Despite going against the Nationalist grain, agreeing a fiscal policy with London was seen as a worthwhile trade-off for monetary union and having the Bank of England act as a lender of last resort.
Floating the idea in January this year, Salmond told The Economist magazine: "I'm in favour of a stability pact."
In a BBC interview in March, he said: "You'd need a fiscal stability arrangement for a monetary union.
"Let's say your stability pact said over the long term your borrowing should not exceed 3% of GDP.
"I would argue that's no more than the fiscal discipline a sensible country would have in any case."
But after a speech at the Chicago Council on Global Affairs, Salmond changed tack. Answering a question about restrictions flowing from monetary union, such as the Bank of England setting interest rates for Scotland, he said: "I don't believe that a monetary policy restriction would have to have a fiscal stabilisation pact. I think we can have plenty of room for manoeuvre within a currency union."
Professor John Kay, one of Salmond's former economic advisers, said there was "not a cat's chance in hell" of Scotland securing a monetary union with sterling without a strict fiscal pact, adding: "It all sounds like bluster. They don't know what they're doing and they haven't thought it through."

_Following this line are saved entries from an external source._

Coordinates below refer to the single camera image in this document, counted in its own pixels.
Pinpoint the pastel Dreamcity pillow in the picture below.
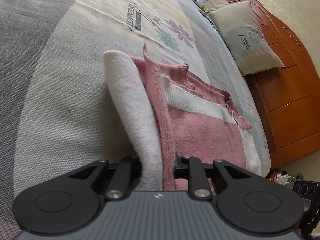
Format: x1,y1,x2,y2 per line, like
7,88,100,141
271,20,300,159
207,1,284,75

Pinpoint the wooden headboard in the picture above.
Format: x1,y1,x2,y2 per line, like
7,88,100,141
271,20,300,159
227,0,320,168

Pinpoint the white power adapter on floor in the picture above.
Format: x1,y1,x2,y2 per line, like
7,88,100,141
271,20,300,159
273,170,294,186

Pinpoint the pink and white knit sweater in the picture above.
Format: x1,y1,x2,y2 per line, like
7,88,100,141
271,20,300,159
103,50,261,191

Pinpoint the black device on floor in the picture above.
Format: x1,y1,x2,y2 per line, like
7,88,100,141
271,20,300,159
292,180,319,239

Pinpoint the pastel patchwork bed sheet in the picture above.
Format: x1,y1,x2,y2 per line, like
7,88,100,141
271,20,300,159
1,0,271,239

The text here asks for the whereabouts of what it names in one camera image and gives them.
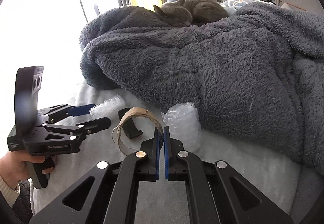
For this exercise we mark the clear bubble wrap roll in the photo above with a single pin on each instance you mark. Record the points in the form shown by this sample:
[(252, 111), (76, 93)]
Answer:
[(108, 108)]

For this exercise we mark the white mattress bed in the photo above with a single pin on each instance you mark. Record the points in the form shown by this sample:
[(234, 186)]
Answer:
[(165, 201)]

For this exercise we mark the dark grey fleece blanket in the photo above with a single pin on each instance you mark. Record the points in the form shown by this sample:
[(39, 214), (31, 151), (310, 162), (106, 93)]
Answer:
[(256, 75)]

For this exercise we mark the person left hand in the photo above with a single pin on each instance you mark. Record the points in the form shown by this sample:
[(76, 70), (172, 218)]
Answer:
[(13, 167)]

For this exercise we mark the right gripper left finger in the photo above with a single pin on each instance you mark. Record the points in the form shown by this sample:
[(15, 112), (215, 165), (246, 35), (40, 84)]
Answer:
[(108, 192)]

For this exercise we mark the grey cat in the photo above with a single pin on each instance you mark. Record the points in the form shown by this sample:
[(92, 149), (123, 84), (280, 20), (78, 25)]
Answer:
[(183, 13)]

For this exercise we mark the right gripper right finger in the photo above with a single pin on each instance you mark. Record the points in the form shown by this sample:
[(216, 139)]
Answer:
[(216, 192)]

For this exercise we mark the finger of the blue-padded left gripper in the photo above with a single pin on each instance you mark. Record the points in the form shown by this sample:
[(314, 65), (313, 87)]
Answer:
[(57, 113), (90, 127)]

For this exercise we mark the left white sleeve forearm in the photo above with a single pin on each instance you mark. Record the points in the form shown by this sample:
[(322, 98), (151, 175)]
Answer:
[(9, 194)]

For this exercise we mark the black curved plastic piece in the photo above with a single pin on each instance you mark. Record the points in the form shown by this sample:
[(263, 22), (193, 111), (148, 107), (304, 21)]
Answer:
[(129, 127)]

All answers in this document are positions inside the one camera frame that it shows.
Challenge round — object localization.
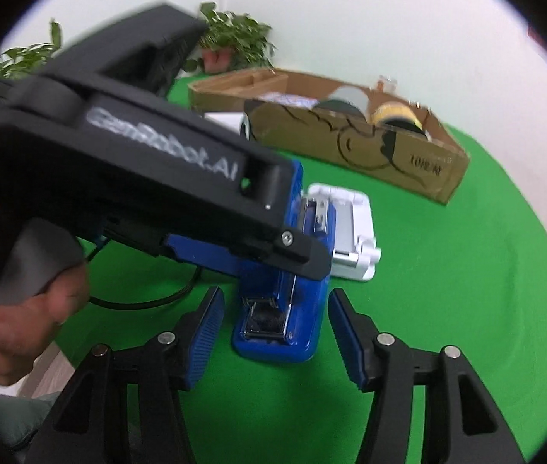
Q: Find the yellow tape roll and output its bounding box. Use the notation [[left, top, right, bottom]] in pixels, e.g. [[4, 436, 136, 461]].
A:
[[370, 102, 425, 134]]

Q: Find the white plastic holder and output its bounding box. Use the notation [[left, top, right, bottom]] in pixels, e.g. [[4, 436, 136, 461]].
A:
[[307, 182, 381, 282]]

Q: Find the blue stapler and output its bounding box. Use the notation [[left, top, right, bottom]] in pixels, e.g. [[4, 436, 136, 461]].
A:
[[232, 160, 337, 363]]

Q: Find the colourful booklet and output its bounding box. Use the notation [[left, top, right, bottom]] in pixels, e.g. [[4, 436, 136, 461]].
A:
[[259, 91, 320, 110]]

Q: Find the green table cloth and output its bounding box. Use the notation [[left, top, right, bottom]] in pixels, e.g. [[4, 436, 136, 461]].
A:
[[53, 74, 547, 464]]

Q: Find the black camera box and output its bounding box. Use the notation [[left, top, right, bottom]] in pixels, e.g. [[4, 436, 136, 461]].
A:
[[39, 3, 207, 96]]

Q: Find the black cable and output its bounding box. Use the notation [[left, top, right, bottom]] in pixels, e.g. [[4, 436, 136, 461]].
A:
[[84, 238, 205, 311]]

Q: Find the green leafy plant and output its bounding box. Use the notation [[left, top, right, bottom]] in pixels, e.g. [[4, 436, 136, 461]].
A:
[[0, 19, 63, 80]]

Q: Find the grey tape roll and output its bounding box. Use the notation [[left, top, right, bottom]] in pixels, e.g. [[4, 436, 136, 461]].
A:
[[315, 85, 370, 119]]

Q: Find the person's left hand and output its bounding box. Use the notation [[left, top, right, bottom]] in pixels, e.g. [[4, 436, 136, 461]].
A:
[[0, 163, 92, 388]]

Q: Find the brown cardboard box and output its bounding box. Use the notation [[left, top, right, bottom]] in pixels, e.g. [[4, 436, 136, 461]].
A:
[[188, 68, 470, 203]]

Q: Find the potted plant in red pot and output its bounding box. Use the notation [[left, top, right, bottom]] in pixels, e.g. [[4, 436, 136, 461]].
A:
[[183, 1, 275, 74]]

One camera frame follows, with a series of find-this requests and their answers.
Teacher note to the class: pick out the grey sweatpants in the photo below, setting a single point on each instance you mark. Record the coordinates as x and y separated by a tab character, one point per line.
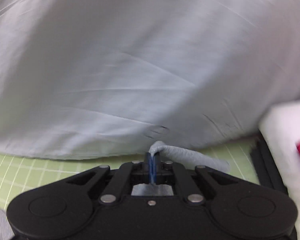
190	159

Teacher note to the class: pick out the black folded garment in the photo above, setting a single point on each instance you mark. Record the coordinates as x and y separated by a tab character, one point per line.
265	167

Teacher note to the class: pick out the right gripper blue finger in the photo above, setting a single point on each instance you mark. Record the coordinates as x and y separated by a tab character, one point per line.
157	168
148	167

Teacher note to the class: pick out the light grey carrot-print quilt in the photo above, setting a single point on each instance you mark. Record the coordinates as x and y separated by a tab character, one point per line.
91	78

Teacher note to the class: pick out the folded white garment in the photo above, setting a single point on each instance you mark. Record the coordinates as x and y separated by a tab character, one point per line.
280	128

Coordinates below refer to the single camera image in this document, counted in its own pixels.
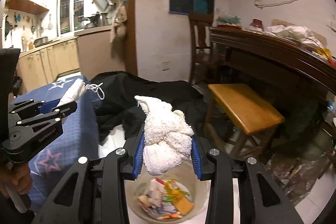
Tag beige kitchen base cabinets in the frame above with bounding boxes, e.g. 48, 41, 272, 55
17, 26, 125, 94

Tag hanging pink towel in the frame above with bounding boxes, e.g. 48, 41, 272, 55
110, 5, 127, 43

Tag white drawstring pouch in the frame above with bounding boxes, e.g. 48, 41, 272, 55
56, 79, 105, 107

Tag blue star-patterned tablecloth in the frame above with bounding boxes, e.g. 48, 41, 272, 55
11, 75, 102, 214

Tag dark wooden chair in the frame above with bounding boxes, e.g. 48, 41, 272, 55
188, 11, 214, 84

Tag white knitted cloth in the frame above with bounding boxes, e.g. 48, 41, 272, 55
134, 96, 194, 176

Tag person's left hand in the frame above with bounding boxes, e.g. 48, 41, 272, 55
0, 162, 33, 198

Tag yellow plastic wrapper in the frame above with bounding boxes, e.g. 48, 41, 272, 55
164, 180, 190, 197

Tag white trash bin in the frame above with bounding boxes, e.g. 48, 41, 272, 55
125, 161, 210, 223

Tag brown yellow sponge block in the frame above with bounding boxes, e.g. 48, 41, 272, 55
174, 197, 194, 215

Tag white plastic bags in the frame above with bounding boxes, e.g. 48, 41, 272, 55
266, 24, 323, 48

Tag kitchen window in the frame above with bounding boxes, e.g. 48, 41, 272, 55
58, 0, 84, 35

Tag light wooden stool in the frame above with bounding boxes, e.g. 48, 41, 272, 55
204, 84, 285, 159

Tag black cloth pile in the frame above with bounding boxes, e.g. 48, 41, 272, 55
89, 70, 208, 143

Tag dark wooden sideboard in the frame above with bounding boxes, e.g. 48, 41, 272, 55
209, 26, 336, 119

Darling, chairman of the pro-Union Better Together campaign, said: "In Alex Salmond we have a man who is quite prepared to tell the people of Scotland one thing, only to go behind their backs and tell people around the world something entirely different. He simply has to come clean. This is not an issue that can be left blowing in the wind."
LibDem leader Willie Rennie added: "This throws the SNP's policy into confusion. To use the pound, an independent Scotland would have to live by the UK's rules."
In a US newspaper interview last week, Salmond also reversed his position on the independence referendum, accepting there would be only one question, not two.
A spokesman for the First Minister said: "The Scottish Government recognises the need for fiscal discipline. The point the First Minister was making, and has consistently made, is that Scotland is in a stronger financial position than the UK as a whole, and therefore will have no difficulty adhering to fiscal discipline within a sterling zone as an independent country."
Alex Salmond, March 2012 on the BBC
"You'd need a fiscal stability arrangement for a monetary union... There would have to be a stability pact which would have criteria on what you could borrow."
"I don't believe that a monetary policy restriction would have to have a fiscal stabilisation pact. I think we can have plenty of room for manoeuvre within a currency union."